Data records
□ □ □ □

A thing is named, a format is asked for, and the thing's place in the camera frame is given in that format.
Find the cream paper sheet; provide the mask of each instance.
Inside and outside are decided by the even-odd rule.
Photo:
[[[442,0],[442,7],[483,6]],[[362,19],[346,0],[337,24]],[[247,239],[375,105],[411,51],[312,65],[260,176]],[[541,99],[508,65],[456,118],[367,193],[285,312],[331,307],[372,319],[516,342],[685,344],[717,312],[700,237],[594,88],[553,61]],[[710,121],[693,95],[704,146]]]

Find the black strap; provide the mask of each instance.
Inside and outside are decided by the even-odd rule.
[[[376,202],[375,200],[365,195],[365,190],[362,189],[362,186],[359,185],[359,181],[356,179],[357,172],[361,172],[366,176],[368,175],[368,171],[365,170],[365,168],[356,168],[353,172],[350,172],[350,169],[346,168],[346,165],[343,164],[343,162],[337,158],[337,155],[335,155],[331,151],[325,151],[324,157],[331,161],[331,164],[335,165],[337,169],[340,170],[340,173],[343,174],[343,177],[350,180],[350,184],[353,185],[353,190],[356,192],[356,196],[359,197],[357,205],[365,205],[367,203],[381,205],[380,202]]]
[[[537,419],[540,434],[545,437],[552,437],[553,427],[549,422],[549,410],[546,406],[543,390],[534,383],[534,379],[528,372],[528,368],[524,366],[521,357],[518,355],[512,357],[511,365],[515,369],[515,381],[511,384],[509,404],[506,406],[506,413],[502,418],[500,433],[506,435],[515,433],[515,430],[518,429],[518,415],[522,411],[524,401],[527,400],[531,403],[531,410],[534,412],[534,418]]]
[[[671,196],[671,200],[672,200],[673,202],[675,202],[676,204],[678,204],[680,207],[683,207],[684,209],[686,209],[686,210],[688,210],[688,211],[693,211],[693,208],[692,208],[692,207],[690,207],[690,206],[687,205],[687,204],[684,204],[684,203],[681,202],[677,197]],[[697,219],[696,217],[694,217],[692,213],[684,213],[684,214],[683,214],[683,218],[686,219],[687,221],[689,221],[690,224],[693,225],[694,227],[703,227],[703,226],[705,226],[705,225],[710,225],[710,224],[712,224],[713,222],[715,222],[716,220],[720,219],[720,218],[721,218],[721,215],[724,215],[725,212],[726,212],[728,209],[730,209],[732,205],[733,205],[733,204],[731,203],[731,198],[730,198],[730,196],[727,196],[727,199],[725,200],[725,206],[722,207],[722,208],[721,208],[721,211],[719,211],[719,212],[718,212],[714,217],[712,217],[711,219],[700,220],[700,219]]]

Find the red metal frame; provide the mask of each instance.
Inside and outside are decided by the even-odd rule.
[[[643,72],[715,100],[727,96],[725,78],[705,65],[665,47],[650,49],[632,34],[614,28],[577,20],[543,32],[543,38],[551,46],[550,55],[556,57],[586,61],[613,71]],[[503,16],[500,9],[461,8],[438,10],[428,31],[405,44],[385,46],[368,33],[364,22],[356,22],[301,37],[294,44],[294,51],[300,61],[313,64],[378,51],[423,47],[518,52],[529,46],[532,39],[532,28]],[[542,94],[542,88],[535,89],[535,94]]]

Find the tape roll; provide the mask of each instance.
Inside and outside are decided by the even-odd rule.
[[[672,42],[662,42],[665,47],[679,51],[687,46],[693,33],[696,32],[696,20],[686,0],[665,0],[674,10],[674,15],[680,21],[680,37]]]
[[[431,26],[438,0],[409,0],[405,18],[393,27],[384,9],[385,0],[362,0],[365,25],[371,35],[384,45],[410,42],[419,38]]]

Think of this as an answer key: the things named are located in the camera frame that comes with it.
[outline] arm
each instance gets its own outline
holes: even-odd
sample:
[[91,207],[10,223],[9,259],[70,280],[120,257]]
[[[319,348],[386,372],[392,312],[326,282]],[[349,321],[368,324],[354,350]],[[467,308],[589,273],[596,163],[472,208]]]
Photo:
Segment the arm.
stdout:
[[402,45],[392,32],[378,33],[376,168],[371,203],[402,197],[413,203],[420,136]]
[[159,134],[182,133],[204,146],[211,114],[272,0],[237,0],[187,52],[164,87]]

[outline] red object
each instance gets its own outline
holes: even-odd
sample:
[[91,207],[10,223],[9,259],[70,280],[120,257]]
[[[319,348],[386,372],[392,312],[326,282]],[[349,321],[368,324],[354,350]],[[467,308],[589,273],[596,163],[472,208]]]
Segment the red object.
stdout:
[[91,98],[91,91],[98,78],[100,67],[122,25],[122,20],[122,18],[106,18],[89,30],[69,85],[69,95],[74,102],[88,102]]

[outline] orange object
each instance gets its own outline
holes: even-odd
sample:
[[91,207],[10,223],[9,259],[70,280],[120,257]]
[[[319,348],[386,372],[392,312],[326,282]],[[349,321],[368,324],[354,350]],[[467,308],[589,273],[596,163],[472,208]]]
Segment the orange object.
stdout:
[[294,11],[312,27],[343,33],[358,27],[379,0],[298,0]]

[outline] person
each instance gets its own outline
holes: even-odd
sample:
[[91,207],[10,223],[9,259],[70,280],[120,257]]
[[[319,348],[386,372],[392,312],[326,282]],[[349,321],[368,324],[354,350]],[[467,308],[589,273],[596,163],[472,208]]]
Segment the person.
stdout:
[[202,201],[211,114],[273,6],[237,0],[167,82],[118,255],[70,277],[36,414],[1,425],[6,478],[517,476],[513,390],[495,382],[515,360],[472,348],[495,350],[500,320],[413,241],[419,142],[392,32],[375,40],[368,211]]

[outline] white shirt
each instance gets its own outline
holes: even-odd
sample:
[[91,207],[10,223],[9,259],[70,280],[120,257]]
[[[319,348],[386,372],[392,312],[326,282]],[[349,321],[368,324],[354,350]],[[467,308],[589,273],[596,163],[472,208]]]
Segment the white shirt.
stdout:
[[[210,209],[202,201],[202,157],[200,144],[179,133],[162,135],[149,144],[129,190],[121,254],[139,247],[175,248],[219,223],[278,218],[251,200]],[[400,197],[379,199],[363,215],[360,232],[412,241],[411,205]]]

□ □ □ □

- _Task item_
Take the entries above and transcribe them in full.

- _Solution to the problem_
A thing is named, a format is asked for, and the thing's place in the camera frame is given in that format.
Find the cream paper sheet; provide the mask of each instance.
Inside and outside are decided by the even-odd rule.
Photo:
[[[442,0],[442,7],[483,6]],[[362,19],[346,0],[337,24]],[[247,239],[375,105],[411,51],[312,65],[260,176]],[[541,99],[508,65],[456,118],[367,193],[285,312],[331,307],[372,319],[516,342],[685,344],[717,312],[700,237],[594,88],[553,61]],[[710,121],[693,95],[704,146]]]

Find the black strap; provide the mask of each instance.
Inside and outside are decided by the even-odd rule.
[[[376,202],[375,200],[365,195],[365,190],[362,189],[362,186],[359,185],[359,181],[356,179],[357,172],[361,172],[366,176],[368,175],[368,171],[365,170],[365,168],[356,168],[353,172],[350,172],[350,169],[346,168],[346,165],[343,164],[343,162],[337,158],[337,155],[335,155],[331,151],[325,151],[324,157],[331,161],[331,164],[335,165],[337,169],[340,170],[340,173],[343,174],[343,177],[350,180],[350,184],[353,185],[353,190],[356,192],[356,196],[359,197],[357,205],[365,205],[367,203],[381,205],[380,202]]]
[[[537,419],[540,434],[545,437],[552,437],[553,427],[549,422],[549,410],[546,406],[543,390],[534,383],[534,379],[528,372],[528,368],[524,366],[521,357],[518,355],[512,357],[511,365],[515,369],[515,381],[511,384],[509,404],[506,406],[506,413],[502,418],[500,433],[506,435],[515,433],[515,430],[518,429],[518,415],[522,411],[524,401],[527,400],[531,403],[531,410],[534,412],[534,418]]]
[[[671,196],[671,200],[672,200],[673,202],[675,202],[676,204],[678,204],[680,207],[683,207],[684,209],[686,209],[686,210],[688,210],[688,211],[693,211],[693,208],[692,208],[692,207],[690,207],[690,206],[687,205],[687,204],[684,204],[684,203],[681,202],[677,197]],[[697,219],[696,217],[694,217],[692,213],[684,213],[684,214],[683,214],[683,218],[686,219],[687,221],[689,221],[690,224],[693,225],[694,227],[703,227],[703,226],[705,226],[705,225],[710,225],[710,224],[712,224],[713,222],[715,222],[716,220],[720,219],[720,218],[721,218],[721,215],[724,215],[725,212],[726,212],[728,209],[730,209],[732,205],[733,205],[733,204],[731,203],[731,198],[730,198],[730,196],[727,196],[727,199],[725,200],[725,206],[722,207],[722,208],[721,208],[721,211],[719,211],[719,212],[718,212],[714,217],[712,217],[711,219],[700,220],[700,219]]]

Find the red metal frame; provide the mask of each instance.
Inside and outside are decided by the even-odd rule.
[[[643,72],[715,100],[727,96],[725,78],[705,65],[665,47],[650,49],[632,34],[614,28],[577,20],[543,32],[543,38],[551,46],[550,55],[556,57],[586,61],[613,71]],[[503,16],[500,9],[461,8],[438,10],[428,31],[405,44],[385,46],[368,33],[364,22],[356,22],[301,37],[294,44],[294,51],[300,61],[313,64],[378,51],[423,47],[518,52],[529,46],[532,39],[532,28]],[[542,94],[542,88],[535,89],[535,94]]]

Find the tape roll; provide the mask of each instance.
Inside and outside are decided by the even-odd rule.
[[[672,42],[662,42],[665,47],[679,51],[687,46],[693,33],[696,32],[696,20],[686,0],[665,0],[674,10],[674,15],[680,21],[680,37]]]
[[[431,26],[438,0],[409,0],[405,18],[393,27],[384,9],[385,0],[362,0],[365,25],[371,35],[384,45],[410,42],[419,38]]]

Think of this as an answer key: the things named are located in the camera frame that comes with it.
[outline] arm
each instance gets its own outline
holes: even-odd
sample:
[[91,207],[10,223],[9,259],[70,280],[120,257]]
[[[319,348],[386,372],[392,312],[326,282]],[[349,321],[368,324],[354,350]],[[467,308],[589,273],[596,163],[472,208]]]
Photo:
Segment the arm.
stdout:
[[402,45],[392,32],[378,33],[376,168],[371,203],[402,197],[413,203],[420,136]]
[[159,134],[182,133],[204,146],[211,114],[272,0],[237,0],[187,52],[164,87]]

[outline] red object
each instance gets its own outline
holes: even-odd
sample:
[[91,207],[10,223],[9,259],[70,280],[120,257]]
[[[319,348],[386,372],[392,312],[326,282]],[[349,321],[368,324],[354,350]],[[467,308],[589,273],[596,163],[472,208]]]
Segment the red object.
stdout:
[[91,98],[91,91],[98,78],[100,67],[122,25],[122,20],[122,18],[106,18],[89,30],[69,85],[69,95],[74,102],[88,102]]

[outline] orange object
each instance gets its own outline
holes: even-odd
sample:
[[91,207],[10,223],[9,259],[70,280],[120,257]]
[[[319,348],[386,372],[392,312],[326,282]],[[349,321],[368,324],[354,350]],[[467,308],[589,273],[596,163],[472,208]]]
Segment the orange object.
stdout:
[[294,11],[312,27],[343,33],[358,27],[379,0],[298,0]]

[outline] person
each instance gets its own outline
holes: even-odd
sample:
[[91,207],[10,223],[9,259],[70,280],[120,257]]
[[[319,348],[386,372],[392,312],[326,282]],[[349,321],[368,324],[354,350]],[[467,308],[589,273],[596,163],[472,208]]]
Segment the person.
stdout:
[[202,201],[211,114],[273,6],[237,0],[167,82],[118,255],[70,277],[36,414],[1,425],[6,478],[517,476],[513,390],[495,382],[515,360],[472,348],[495,350],[500,320],[413,241],[419,142],[392,32],[375,40],[368,211]]

[outline] white shirt
each instance gets its own outline
holes: even-odd
sample:
[[91,207],[10,223],[9,259],[70,280],[120,257]]
[[[319,348],[386,372],[392,312],[326,282]],[[349,321],[368,324],[354,350]],[[467,308],[589,273],[596,163],[472,208]]]
Segment the white shirt.
stdout:
[[[210,209],[202,201],[202,157],[200,144],[179,133],[162,135],[149,144],[129,190],[121,254],[139,247],[175,248],[219,223],[278,218],[251,200]],[[400,197],[379,199],[363,215],[360,232],[412,241],[411,205]]]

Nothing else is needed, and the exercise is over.